Surprisingly, the Taliban’s march has mostly been bloodless thus far as in most districts taken over by the militia, government troops surrendered without putting up a fight. “I am surprised by the progress that the Taliban have made and I hope the Afghan forces will find their bearing and push back,” US Special Representative for Afghanistan Zalmay Khalilzad said in a recent interview.

Earlier this month, US troops vacated Bagram airbase — which served as the nerve centre of all US military operations in Afghanistan for two decades — in a move that serves as a precursor to the American exit from the strife-torn country.

Its Nato allies are also pulling out their troops. The withdrawal process would be completed by August 31, while the stakeholders in the region would have to decide the issue in consultation with the Afghan leadership. “We need to understand that it will be Afghans’ own decision – no foreign party will dictate it,” Maj Gen Iftikhar said.

He said all stakeholders favoured a responsible withdrawal of foreign forces which should have happened after a complete political transition in the country.

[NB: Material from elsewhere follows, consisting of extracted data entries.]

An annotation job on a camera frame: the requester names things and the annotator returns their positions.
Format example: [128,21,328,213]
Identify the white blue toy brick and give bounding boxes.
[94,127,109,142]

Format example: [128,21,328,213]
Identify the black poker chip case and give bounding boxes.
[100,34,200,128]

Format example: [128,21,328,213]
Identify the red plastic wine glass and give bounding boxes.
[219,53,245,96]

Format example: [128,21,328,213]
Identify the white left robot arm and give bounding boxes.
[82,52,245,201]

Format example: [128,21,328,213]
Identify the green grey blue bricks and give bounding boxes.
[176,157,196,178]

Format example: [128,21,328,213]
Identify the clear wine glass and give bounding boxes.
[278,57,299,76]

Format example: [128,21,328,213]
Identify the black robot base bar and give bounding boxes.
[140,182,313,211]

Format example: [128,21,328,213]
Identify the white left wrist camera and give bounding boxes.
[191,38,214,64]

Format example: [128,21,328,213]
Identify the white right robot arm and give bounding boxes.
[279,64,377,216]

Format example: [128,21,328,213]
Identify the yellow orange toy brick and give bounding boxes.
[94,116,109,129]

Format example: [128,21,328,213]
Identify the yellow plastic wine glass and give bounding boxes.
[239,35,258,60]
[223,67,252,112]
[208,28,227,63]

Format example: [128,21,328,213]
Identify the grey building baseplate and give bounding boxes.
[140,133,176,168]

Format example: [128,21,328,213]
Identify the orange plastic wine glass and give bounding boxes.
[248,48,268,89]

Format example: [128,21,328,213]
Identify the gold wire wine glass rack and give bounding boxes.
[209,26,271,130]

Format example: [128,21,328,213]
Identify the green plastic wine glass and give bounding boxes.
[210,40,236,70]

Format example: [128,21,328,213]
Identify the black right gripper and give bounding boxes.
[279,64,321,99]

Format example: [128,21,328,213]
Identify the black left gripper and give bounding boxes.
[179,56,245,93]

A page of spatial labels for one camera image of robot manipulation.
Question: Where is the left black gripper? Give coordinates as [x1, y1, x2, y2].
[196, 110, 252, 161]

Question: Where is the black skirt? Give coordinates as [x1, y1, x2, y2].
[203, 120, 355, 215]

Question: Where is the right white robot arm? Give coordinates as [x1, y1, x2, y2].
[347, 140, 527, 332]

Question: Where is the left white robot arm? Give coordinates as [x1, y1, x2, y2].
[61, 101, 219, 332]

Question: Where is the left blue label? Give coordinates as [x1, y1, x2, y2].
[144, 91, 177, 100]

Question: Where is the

China accused the US on Friday of rushing to withdraw from Afghanistan and leaving a mess for the region. “The US is eager to withdraw its troops from Afghanistan and leave the mess to the Afghan people and regional countries,” foreign ministry spokesperson Wang Wenbin told a news conference in Beijing.

Maj Gen Iftikhar said the conflict in Afghanistan could not be resolved through use of force because 20 years of foreign military intervention failed to stabilize the volatile situation. He downplayed the ongoing fighting as “just a phase”, saying that the decision about the country’s future would be taken on the negotiation table.

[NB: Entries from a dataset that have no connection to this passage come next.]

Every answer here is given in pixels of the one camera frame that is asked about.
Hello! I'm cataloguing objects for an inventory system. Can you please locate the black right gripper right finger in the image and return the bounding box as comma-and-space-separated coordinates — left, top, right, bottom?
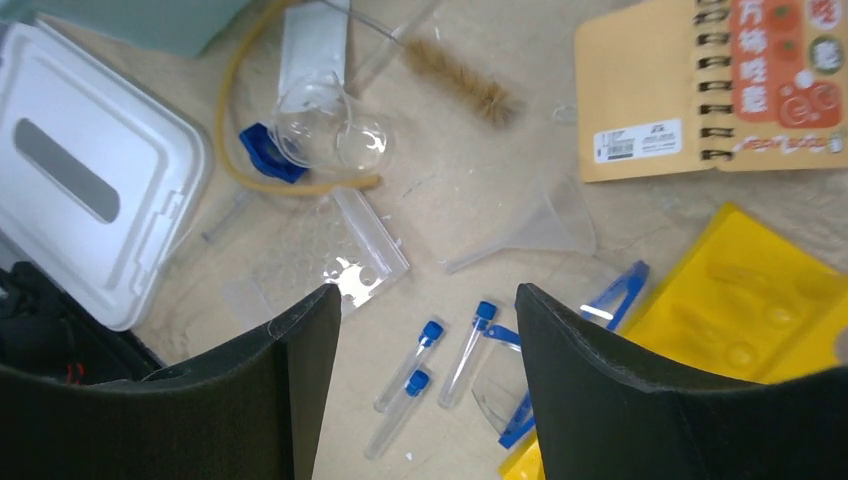
515, 283, 847, 479

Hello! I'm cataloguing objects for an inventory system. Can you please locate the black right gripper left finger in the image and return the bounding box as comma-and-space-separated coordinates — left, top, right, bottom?
1, 284, 341, 479

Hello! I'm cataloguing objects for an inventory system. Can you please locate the yellow rubber tube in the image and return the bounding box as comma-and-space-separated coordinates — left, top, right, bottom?
213, 1, 382, 197

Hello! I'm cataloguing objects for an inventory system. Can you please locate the brown test tube brush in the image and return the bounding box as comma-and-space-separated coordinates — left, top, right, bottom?
324, 1, 521, 128

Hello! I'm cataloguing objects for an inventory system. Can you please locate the clear glass tube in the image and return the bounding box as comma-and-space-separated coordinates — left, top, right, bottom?
345, 1, 443, 94

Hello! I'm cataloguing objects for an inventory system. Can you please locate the blue capped test tube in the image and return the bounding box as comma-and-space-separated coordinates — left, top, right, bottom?
363, 369, 430, 460
373, 317, 445, 413
438, 301, 498, 410

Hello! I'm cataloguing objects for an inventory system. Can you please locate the yellow test tube rack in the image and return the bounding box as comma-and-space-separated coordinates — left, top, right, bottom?
498, 202, 848, 480

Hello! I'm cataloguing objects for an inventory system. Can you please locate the clear plastic funnel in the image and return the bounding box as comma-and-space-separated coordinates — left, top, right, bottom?
444, 176, 597, 274

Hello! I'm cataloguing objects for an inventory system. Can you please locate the clear graduated cylinder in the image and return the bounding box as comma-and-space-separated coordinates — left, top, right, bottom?
199, 188, 256, 244

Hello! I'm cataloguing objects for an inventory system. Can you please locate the white plastic bin lid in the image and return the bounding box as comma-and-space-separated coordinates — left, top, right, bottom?
1, 22, 213, 331

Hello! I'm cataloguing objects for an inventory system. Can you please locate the tan spiral notebook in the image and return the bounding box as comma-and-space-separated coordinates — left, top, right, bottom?
574, 1, 847, 183

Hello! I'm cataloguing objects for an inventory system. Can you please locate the white plastic pouch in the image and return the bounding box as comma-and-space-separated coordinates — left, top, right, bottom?
278, 1, 351, 96

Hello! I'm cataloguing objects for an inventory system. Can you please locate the teal plastic bin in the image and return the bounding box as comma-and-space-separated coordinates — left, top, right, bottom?
1, 0, 250, 57

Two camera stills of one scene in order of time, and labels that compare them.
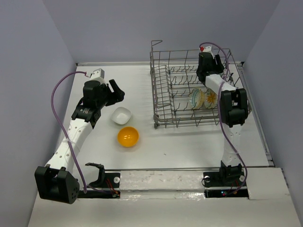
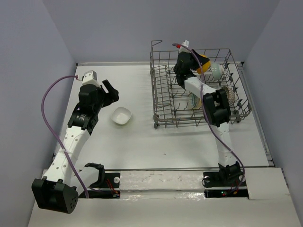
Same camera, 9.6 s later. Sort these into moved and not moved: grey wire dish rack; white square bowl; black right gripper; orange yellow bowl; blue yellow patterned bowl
Moved: black right gripper; orange yellow bowl
Not moved: grey wire dish rack; blue yellow patterned bowl; white square bowl
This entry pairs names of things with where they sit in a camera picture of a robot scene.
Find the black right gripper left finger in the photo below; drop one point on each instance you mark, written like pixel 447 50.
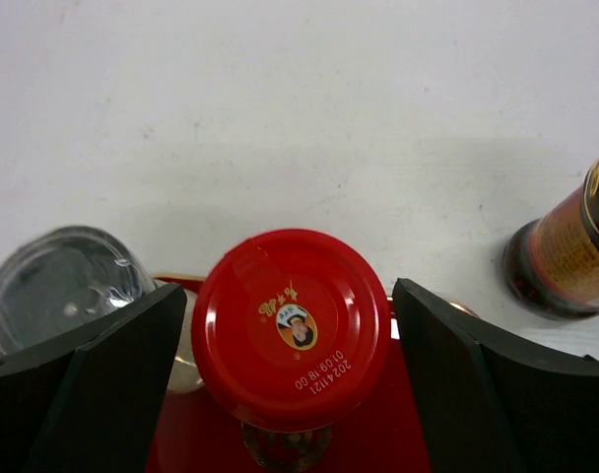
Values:
pixel 89 400

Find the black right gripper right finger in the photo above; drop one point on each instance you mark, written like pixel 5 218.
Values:
pixel 492 401

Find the glass salt grinder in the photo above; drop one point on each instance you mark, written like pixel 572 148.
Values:
pixel 73 276

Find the short red-lid chili jar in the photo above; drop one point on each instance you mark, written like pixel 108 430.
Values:
pixel 290 332

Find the red lacquer tray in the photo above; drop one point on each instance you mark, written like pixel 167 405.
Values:
pixel 196 434

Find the tall red-lid sauce jar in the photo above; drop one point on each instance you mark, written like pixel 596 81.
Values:
pixel 551 265

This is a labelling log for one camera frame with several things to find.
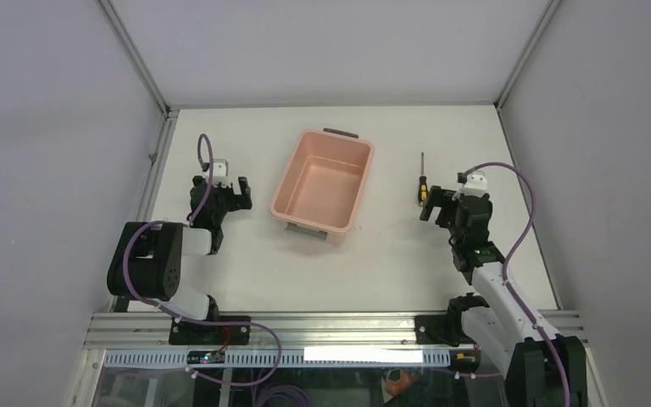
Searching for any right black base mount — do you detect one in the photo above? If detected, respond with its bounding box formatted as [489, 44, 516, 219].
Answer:
[414, 293, 489, 347]

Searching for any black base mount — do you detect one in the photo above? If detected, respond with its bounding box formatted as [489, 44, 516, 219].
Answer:
[168, 315, 251, 347]
[414, 293, 489, 347]

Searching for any pink plastic bin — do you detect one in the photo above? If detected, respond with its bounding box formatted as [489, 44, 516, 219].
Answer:
[270, 128, 375, 246]

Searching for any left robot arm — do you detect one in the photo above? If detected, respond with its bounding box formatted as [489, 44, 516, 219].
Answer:
[106, 176, 253, 323]

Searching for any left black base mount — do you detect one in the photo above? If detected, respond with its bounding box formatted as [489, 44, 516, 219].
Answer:
[168, 315, 251, 347]

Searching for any aluminium front rail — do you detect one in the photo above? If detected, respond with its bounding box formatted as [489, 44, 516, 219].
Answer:
[82, 310, 588, 350]

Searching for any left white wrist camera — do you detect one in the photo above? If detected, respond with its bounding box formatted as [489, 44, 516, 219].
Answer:
[202, 159, 232, 188]

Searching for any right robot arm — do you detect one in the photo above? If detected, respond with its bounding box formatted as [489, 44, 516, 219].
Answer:
[417, 186, 588, 406]

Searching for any orange object below table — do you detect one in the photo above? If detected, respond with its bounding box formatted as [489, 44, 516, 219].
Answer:
[382, 368, 420, 397]

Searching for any white slotted cable duct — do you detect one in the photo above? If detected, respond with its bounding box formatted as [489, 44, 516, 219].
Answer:
[104, 346, 474, 370]

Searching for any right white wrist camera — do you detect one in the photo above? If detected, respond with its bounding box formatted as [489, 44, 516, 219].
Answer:
[453, 170, 487, 199]

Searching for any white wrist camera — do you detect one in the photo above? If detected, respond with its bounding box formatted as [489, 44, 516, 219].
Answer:
[202, 159, 232, 188]
[453, 170, 487, 199]

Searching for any black yellow screwdriver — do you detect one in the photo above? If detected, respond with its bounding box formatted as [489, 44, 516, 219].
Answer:
[418, 152, 428, 207]

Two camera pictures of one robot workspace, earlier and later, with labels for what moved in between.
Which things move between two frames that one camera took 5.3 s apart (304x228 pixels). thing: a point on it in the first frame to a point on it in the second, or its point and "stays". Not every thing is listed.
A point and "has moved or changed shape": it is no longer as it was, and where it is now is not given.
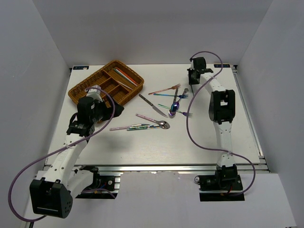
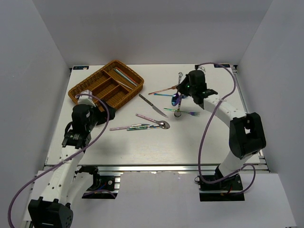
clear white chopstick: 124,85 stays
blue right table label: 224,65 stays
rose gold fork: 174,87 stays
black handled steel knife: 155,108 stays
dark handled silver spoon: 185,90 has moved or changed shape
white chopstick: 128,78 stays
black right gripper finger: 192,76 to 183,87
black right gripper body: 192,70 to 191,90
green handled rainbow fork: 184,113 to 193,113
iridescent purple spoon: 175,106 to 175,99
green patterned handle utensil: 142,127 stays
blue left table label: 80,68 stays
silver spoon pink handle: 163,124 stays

National Security Adviser Moeed Yusuf voiced fears a day earlier that fighting in Afghanistan could trigger an influx of refugees in Pakistan. He also feared that terrorists of the outlawed Tehreek-e-Taliban Pakistan (TTP) could also sneak in posing as refugees.

The military spokesperson endorsed the fears. Like in the past, Pakistan could face the spillover effect of a civil war in Afghanistan, he said. “We were very well aware of that and we have taken several measures to deal with the situation.”

He added that the so-called Khorasan franchise of Islamic State – also known by its Arabic acronym Da’ish – and TTP and its affiliates were using their bases in Afghanistan to orchestrate attacks on Pakistan’s armed forces.

About the possible influx of Afghan refugees, he said that the interior ministry has already put together a contingency plan for this purpose.

Maj Gen Iftikhar said they have strengthened security along the Pak-Afghan border. More than 90% of the 2,611-kilometre-long border has been fenced, while only high altitude or glaciated places are left.

Forts have also been built along the length of the border where new wings of Frontier Corps, especially raised for the purpose, are deployed, he said. “God willing, we should be able to take care of this situation.”

However, he regretted that no serious effort has been made by Afghan or foreign forces on their side of the long frontier to contain terrorist activities against Pakistan. “Our approach has been clear: Pakistan will never let its soil be used against any country,” he added.

Referring to the oversized Indian footprint in Afghanistan, the military spokesperson said Delhi’s investment was aimed at establishing influence in an effort to damage Pakistan’s interests.

“The prevailing situation has caused huge frustration on the Indian side,” he said. “Now, Delhi has moved its spoilers in different directions to blame Pakistan for the unrest in Afghanistan, but the Indian propaganda would not get any traction because the world has realised that Pakistan has made earnest efforts to resolve the Afghan issue according to the aspirations of the local populace.”